Work item
Type out the whole listing again exactly, pictures omitted.

START Provided data

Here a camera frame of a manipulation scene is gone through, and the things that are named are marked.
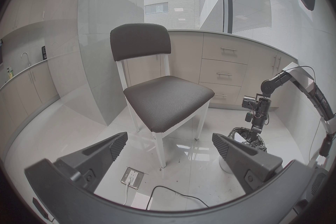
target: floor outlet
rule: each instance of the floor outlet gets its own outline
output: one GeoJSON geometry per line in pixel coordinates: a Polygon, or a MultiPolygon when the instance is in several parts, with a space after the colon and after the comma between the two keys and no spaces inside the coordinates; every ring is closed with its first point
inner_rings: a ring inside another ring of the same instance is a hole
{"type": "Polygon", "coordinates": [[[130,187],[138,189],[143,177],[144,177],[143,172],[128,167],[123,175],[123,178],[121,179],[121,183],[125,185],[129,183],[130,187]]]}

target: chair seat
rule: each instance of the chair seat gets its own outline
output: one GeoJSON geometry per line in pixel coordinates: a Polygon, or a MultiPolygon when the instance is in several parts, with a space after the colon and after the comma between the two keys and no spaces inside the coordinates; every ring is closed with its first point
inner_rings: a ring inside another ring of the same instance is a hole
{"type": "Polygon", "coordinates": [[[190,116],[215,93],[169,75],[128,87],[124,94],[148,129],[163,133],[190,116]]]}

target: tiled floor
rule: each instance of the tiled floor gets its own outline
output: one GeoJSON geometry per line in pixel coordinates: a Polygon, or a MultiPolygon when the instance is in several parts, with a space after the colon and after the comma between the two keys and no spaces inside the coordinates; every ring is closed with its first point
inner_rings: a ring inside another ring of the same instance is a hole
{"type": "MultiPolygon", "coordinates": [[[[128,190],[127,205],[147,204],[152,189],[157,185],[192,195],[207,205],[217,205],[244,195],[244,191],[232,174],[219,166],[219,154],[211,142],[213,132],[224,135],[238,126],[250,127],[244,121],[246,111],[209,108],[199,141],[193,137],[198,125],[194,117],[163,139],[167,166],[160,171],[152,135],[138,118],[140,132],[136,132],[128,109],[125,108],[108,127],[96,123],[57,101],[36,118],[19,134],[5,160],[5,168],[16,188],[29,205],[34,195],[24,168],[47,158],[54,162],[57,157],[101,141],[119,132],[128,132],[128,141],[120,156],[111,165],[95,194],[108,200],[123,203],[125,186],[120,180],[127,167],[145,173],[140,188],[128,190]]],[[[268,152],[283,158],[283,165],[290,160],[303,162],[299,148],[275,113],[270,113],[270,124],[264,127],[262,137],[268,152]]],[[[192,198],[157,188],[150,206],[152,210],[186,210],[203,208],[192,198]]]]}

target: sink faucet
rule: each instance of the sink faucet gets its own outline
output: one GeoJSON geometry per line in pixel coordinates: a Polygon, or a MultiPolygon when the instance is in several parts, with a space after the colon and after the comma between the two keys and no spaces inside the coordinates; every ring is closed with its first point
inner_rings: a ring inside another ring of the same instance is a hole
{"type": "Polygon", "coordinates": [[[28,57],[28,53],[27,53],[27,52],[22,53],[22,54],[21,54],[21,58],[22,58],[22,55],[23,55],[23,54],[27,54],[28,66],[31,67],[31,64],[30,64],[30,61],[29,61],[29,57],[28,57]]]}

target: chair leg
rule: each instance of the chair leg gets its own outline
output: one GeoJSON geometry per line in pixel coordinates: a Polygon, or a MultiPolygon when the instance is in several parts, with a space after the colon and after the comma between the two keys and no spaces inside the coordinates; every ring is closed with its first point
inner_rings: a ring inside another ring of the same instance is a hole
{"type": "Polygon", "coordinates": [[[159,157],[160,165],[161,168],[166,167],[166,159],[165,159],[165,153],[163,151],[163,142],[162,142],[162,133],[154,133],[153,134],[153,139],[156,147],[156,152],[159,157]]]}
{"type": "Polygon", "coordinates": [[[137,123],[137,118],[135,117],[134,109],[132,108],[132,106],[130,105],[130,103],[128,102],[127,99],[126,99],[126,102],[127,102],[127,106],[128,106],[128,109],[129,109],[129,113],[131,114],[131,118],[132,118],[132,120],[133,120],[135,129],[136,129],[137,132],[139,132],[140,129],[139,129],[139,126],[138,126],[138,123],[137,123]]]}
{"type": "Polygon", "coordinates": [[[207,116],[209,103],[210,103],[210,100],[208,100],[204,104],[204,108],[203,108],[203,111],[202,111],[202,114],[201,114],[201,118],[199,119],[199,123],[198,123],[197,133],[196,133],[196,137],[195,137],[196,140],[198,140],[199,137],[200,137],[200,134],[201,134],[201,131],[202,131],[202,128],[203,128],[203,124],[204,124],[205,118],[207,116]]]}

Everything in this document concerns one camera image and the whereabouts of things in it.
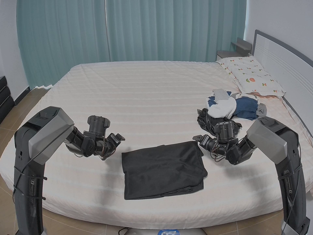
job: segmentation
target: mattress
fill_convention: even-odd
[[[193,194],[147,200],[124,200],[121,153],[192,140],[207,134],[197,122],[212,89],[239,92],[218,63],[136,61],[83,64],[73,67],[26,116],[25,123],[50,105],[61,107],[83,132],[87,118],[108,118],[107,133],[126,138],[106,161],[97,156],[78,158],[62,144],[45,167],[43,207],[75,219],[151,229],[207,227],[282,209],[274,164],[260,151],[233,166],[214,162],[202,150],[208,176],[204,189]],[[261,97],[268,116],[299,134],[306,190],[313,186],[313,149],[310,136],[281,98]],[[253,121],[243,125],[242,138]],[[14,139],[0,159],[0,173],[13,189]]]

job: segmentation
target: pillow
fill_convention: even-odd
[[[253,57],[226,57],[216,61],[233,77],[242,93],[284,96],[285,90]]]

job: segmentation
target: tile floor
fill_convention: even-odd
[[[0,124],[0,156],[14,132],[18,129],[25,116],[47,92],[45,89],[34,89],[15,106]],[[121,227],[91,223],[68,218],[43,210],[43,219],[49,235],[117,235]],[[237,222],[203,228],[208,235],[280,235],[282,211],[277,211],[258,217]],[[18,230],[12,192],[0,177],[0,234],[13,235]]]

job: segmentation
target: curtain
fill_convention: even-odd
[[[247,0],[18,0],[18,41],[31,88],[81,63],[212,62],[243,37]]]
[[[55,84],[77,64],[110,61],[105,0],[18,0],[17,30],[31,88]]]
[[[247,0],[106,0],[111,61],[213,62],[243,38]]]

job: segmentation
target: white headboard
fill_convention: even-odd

END Provided data

Solution below
Here a camera frame of a manipulation scene is gone through, and the things that are named are marked.
target: floor outlet
rule: each instance of the floor outlet gets its own outline
output: one GeoJSON geometry per line in pixel coordinates: a Polygon, or a MultiPolygon when the instance is in several parts, with a space after the colon and after the comma between the two keys and no spaces inside the coordinates; every ring is closed with its first point
inner_rings: a ring inside another ring of the same instance is a hole
{"type": "Polygon", "coordinates": [[[130,187],[138,189],[143,177],[144,177],[143,172],[128,167],[123,175],[123,178],[121,179],[121,183],[125,185],[129,183],[130,187]]]}

target: chair seat
rule: each instance of the chair seat gets its own outline
output: one GeoJSON geometry per line in pixel coordinates: a Polygon, or a MultiPolygon when the instance is in several parts, with a space after the colon and after the comma between the two keys and no spaces inside the coordinates; every ring is closed with its first point
inner_rings: a ring inside another ring of the same instance is a hole
{"type": "Polygon", "coordinates": [[[190,116],[215,93],[169,75],[128,87],[124,94],[148,129],[163,133],[190,116]]]}

target: tiled floor
rule: each instance of the tiled floor gets its own outline
output: one GeoJSON geometry per line in pixel coordinates: a Polygon, or a MultiPolygon when the instance is in several parts, with a space after the colon and after the comma between the two keys and no spaces inside the coordinates; every ring is closed with its first point
inner_rings: a ring inside another ring of the same instance is a hole
{"type": "MultiPolygon", "coordinates": [[[[128,190],[127,205],[147,204],[152,189],[157,185],[192,195],[207,205],[217,205],[244,195],[244,191],[232,174],[219,166],[219,154],[211,142],[213,132],[224,135],[238,126],[250,127],[244,121],[246,111],[209,108],[199,141],[193,137],[198,125],[194,117],[163,139],[167,166],[160,171],[152,135],[138,118],[140,132],[136,132],[128,109],[125,108],[108,127],[96,123],[57,101],[36,118],[19,134],[5,160],[5,168],[16,188],[29,205],[34,195],[24,168],[47,158],[54,162],[57,157],[101,141],[119,132],[128,132],[128,141],[120,156],[111,165],[95,194],[108,200],[123,203],[125,186],[120,180],[127,167],[145,173],[140,188],[128,190]]],[[[268,152],[283,158],[283,165],[290,160],[303,162],[299,148],[275,113],[270,113],[270,124],[264,127],[262,137],[268,152]]],[[[192,198],[157,188],[150,206],[152,210],[186,210],[203,208],[192,198]]]]}

target: sink faucet
rule: each instance of the sink faucet gets its own outline
output: one GeoJSON geometry per line in pixel coordinates: a Polygon, or a MultiPolygon when the instance is in several parts, with a space after the colon and after the comma between the two keys and no spaces inside the coordinates; every ring is closed with its first point
inner_rings: a ring inside another ring of the same instance is a hole
{"type": "Polygon", "coordinates": [[[28,57],[28,53],[27,53],[27,52],[22,53],[22,54],[21,54],[21,58],[22,58],[22,55],[23,55],[23,54],[27,54],[28,66],[31,67],[31,64],[30,64],[30,61],[29,61],[29,57],[28,57]]]}

target: chair leg
rule: each instance of the chair leg gets its own outline
output: one GeoJSON geometry per line in pixel coordinates: a Polygon, or a MultiPolygon when the instance is in several parts, with a space after the colon and after the comma between the two keys and no spaces inside the coordinates; every ring is closed with its first point
inner_rings: a ring inside another ring of the same instance is a hole
{"type": "Polygon", "coordinates": [[[159,157],[160,165],[161,168],[166,167],[166,159],[165,159],[165,153],[163,151],[163,142],[162,142],[162,133],[154,133],[153,134],[153,139],[156,147],[156,152],[159,157]]]}
{"type": "Polygon", "coordinates": [[[137,123],[137,118],[135,117],[134,109],[132,108],[132,106],[130,105],[130,103],[128,102],[127,99],[126,99],[126,102],[127,102],[127,106],[128,106],[128,109],[129,109],[129,113],[131,114],[131,118],[132,118],[132,120],[133,120],[135,129],[136,129],[137,132],[139,132],[140,129],[139,129],[139,126],[138,126],[138,123],[137,123]]]}
{"type": "Polygon", "coordinates": [[[207,116],[209,103],[210,103],[210,100],[208,100],[204,104],[204,108],[203,108],[203,111],[202,111],[202,114],[201,114],[201,118],[199,119],[199,123],[198,123],[197,133],[196,133],[196,137],[195,137],[196,140],[198,140],[199,137],[200,137],[200,134],[201,134],[201,131],[202,131],[202,128],[203,128],[203,124],[204,124],[205,118],[207,116]]]}

Everything in this document concerns one camera image and the whereabouts of things in it.
job: segmentation
target: mattress
fill_convention: even-odd
[[[193,194],[147,200],[124,200],[121,153],[192,140],[207,134],[197,122],[212,89],[239,92],[218,63],[136,61],[83,64],[73,67],[26,116],[25,123],[50,105],[61,107],[83,132],[87,118],[108,118],[107,133],[126,138],[106,161],[97,156],[78,158],[62,144],[45,167],[43,207],[75,219],[151,229],[207,227],[282,209],[274,164],[260,151],[233,166],[214,162],[202,150],[208,176],[204,189]],[[261,97],[268,116],[299,134],[306,190],[313,186],[313,149],[310,136],[281,98]],[[253,121],[243,125],[242,138]],[[14,139],[0,159],[0,173],[13,189]]]

job: segmentation
target: pillow
fill_convention: even-odd
[[[253,57],[226,57],[216,61],[233,77],[242,93],[284,96],[285,90]]]

job: segmentation
target: tile floor
fill_convention: even-odd
[[[0,124],[0,156],[14,132],[18,129],[25,116],[47,92],[45,89],[34,89],[15,106]],[[121,227],[91,223],[68,218],[43,210],[43,219],[49,235],[117,235]],[[237,222],[203,228],[208,235],[280,235],[282,211],[277,211],[258,217]],[[18,230],[12,192],[0,177],[0,234],[13,235]]]

job: segmentation
target: curtain
fill_convention: even-odd
[[[247,0],[18,0],[18,41],[31,88],[81,63],[212,62],[243,37]]]
[[[55,84],[77,64],[110,61],[105,0],[18,0],[17,30],[31,88]]]
[[[247,0],[106,0],[111,61],[213,62],[243,38]]]

job: segmentation
target: white headboard
fill_convention: even-odd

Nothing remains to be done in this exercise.